# [TASK DIRECTIONS]
How do the records below read from their first line through the line containing "(240, 38) to (324, 89): 0.78"? Write those lines out exactly.

======== SOURCE INFORMATION

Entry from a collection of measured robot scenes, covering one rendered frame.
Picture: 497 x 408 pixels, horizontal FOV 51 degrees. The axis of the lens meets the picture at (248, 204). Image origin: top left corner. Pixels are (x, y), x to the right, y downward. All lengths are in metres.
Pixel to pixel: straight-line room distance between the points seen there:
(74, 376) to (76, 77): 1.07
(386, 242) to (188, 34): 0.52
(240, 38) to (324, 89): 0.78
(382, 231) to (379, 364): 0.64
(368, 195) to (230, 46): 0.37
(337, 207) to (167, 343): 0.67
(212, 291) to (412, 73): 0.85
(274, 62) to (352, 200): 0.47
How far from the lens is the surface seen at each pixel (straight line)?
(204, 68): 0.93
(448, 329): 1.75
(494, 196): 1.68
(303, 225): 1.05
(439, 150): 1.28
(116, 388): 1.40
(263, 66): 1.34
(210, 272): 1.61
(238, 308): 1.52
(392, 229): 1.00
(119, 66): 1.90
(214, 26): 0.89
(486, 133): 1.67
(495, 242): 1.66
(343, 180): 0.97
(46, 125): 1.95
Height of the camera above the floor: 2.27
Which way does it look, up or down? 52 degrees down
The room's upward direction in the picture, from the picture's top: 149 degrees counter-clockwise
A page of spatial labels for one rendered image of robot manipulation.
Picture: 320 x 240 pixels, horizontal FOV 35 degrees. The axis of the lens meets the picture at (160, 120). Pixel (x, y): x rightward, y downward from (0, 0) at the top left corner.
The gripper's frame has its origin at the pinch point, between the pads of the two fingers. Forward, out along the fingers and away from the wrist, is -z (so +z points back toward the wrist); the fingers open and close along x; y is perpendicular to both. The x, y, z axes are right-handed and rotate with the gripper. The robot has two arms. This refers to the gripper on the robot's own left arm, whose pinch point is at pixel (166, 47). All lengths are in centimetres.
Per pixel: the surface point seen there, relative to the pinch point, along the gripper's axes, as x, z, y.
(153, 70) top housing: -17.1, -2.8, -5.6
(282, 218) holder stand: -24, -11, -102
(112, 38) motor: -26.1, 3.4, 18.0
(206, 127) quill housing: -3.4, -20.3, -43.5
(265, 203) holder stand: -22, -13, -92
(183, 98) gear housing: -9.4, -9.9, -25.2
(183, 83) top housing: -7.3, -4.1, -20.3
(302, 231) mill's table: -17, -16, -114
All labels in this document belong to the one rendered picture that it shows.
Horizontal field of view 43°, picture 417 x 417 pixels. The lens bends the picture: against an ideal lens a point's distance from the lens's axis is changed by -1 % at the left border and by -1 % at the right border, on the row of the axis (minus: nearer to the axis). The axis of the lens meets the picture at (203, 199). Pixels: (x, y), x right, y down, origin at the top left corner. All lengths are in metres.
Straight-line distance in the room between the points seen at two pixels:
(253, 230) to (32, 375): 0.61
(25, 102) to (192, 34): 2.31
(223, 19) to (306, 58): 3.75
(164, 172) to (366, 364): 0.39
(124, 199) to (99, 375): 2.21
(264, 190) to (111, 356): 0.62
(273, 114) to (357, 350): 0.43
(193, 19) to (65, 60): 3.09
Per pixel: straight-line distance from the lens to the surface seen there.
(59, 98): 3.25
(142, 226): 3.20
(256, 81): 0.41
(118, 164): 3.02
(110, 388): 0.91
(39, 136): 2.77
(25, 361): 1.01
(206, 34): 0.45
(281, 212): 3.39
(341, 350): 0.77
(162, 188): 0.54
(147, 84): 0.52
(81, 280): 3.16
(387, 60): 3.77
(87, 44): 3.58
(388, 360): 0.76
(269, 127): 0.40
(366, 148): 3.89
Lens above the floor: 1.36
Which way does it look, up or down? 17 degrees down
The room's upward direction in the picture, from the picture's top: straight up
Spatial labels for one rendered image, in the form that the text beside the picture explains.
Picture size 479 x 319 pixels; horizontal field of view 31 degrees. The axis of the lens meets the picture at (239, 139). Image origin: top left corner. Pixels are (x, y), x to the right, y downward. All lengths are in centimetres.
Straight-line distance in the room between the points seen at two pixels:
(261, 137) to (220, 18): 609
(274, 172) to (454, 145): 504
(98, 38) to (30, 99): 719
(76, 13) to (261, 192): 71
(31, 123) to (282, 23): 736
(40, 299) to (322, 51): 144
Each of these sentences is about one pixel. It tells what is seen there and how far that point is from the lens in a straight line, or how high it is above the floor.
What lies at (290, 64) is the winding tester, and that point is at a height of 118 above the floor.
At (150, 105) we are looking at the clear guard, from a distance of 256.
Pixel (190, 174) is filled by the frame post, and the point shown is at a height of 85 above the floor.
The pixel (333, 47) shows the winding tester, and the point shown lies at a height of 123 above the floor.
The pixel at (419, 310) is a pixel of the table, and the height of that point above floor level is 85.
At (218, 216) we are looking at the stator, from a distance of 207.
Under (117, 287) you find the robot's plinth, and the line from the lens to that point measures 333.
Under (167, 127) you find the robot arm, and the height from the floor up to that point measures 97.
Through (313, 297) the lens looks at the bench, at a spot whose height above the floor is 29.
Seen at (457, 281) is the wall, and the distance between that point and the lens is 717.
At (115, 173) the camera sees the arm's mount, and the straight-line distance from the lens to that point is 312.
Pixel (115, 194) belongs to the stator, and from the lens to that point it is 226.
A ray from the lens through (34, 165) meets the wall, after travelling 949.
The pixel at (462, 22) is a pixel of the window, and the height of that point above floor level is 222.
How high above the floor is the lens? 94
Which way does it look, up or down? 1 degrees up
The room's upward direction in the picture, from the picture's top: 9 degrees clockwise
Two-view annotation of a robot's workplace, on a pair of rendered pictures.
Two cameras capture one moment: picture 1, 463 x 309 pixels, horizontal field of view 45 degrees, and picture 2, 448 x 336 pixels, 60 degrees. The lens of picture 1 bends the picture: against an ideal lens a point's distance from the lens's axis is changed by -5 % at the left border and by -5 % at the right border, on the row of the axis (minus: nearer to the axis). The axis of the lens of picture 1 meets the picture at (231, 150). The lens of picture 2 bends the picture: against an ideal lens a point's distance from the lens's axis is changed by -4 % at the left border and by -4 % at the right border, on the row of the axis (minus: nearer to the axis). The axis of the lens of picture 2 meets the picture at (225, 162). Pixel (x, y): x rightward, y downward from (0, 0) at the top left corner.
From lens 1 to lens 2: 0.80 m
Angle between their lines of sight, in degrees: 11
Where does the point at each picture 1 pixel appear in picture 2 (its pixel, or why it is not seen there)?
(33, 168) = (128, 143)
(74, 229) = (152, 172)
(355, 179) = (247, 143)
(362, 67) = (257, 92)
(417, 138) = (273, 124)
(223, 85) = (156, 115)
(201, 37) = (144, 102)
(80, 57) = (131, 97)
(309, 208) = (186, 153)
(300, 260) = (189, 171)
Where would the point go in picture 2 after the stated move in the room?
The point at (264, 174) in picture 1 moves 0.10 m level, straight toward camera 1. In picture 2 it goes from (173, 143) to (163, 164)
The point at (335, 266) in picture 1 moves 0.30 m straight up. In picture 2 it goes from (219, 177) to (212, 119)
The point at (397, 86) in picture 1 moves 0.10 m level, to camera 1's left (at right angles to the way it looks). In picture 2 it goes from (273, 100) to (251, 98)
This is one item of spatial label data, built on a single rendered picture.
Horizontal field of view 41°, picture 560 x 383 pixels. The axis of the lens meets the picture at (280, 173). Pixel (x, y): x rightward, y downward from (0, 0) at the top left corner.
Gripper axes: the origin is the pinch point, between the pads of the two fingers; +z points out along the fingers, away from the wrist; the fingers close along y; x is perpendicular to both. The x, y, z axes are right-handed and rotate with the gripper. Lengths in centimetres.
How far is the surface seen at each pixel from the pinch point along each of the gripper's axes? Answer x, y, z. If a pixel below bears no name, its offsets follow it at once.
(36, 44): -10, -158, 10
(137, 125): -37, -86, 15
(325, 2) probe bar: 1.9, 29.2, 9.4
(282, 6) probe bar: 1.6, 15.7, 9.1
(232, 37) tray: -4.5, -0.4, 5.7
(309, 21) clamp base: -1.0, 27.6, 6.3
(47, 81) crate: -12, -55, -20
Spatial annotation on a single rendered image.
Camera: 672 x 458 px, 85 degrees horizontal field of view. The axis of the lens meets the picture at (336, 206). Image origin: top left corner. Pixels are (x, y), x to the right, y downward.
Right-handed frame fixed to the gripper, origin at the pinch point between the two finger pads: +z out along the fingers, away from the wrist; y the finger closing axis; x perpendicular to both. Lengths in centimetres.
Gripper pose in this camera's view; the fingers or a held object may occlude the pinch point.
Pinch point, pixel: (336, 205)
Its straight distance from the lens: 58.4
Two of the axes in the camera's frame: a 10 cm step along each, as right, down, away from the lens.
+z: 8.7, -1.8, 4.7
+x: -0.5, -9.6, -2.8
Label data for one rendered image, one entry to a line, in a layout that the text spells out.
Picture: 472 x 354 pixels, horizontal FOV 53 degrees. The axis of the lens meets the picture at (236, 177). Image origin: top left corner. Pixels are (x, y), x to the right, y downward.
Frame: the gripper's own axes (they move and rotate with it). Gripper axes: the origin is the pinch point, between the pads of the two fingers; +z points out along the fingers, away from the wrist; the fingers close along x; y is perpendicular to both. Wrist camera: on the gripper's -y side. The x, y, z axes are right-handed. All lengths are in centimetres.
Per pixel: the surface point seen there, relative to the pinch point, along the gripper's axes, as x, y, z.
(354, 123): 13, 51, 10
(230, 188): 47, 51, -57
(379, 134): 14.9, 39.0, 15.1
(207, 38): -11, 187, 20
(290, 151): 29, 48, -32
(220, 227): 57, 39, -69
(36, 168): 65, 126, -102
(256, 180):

================

# [COMPLETED TASK]
Entry from a collection of measured robot scenes, covering one rendered frame.
Picture: 497 x 408 pixels, horizontal FOV 51 degrees. The axis of the lens meets the picture at (248, 204). Image origin: top left corner. Pixels are (x, y), x to the right, y downward. All lengths are in metres.
Pixel to pixel: straight-line room distance between the points seen there:
(74, 376) to (76, 77): 1.07
(386, 242) to (188, 34): 0.52
(240, 38) to (324, 89): 0.78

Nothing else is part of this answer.